### What is expected:
What is the number of lines in the data that contain "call"? Respond with nothing else.

### Information shown:
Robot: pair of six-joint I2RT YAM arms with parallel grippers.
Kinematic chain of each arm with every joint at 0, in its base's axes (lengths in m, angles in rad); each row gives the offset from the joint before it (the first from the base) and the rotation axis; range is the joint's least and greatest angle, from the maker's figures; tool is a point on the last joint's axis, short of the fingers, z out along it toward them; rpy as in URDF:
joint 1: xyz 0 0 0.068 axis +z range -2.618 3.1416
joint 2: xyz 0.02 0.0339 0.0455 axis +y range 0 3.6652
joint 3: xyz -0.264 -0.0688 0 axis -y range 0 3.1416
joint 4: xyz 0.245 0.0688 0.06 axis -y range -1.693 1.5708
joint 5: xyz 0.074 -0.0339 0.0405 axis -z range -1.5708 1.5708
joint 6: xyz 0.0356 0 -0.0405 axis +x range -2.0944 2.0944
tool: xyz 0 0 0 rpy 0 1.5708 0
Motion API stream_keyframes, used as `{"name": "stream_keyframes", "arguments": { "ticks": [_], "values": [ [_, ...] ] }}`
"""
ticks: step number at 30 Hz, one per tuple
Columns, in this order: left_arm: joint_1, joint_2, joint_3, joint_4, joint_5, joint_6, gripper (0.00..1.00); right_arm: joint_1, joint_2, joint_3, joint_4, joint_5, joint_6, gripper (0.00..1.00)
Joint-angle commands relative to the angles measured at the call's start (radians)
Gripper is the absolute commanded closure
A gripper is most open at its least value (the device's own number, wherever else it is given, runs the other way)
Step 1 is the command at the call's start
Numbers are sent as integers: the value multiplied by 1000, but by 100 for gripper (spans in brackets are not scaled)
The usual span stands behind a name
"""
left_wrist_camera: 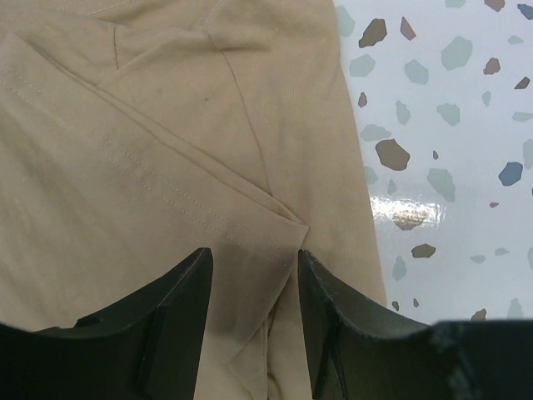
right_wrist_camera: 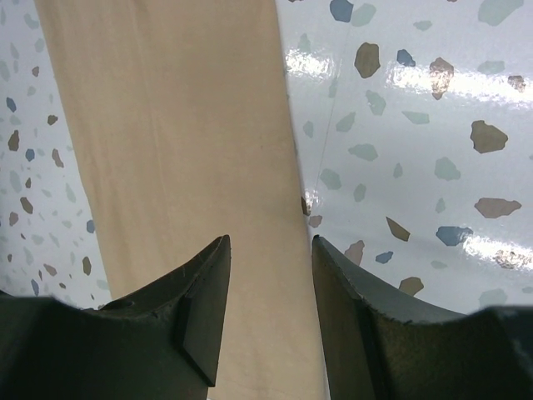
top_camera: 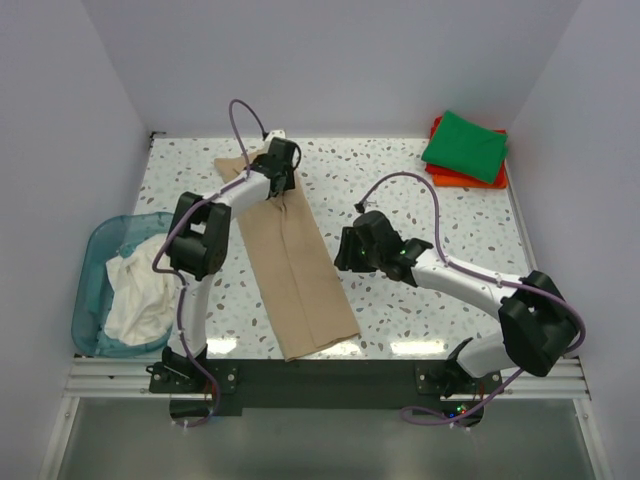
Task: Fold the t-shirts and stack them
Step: Fold the tshirt
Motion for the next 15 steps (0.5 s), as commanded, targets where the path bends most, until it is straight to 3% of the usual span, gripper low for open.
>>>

### Answer:
2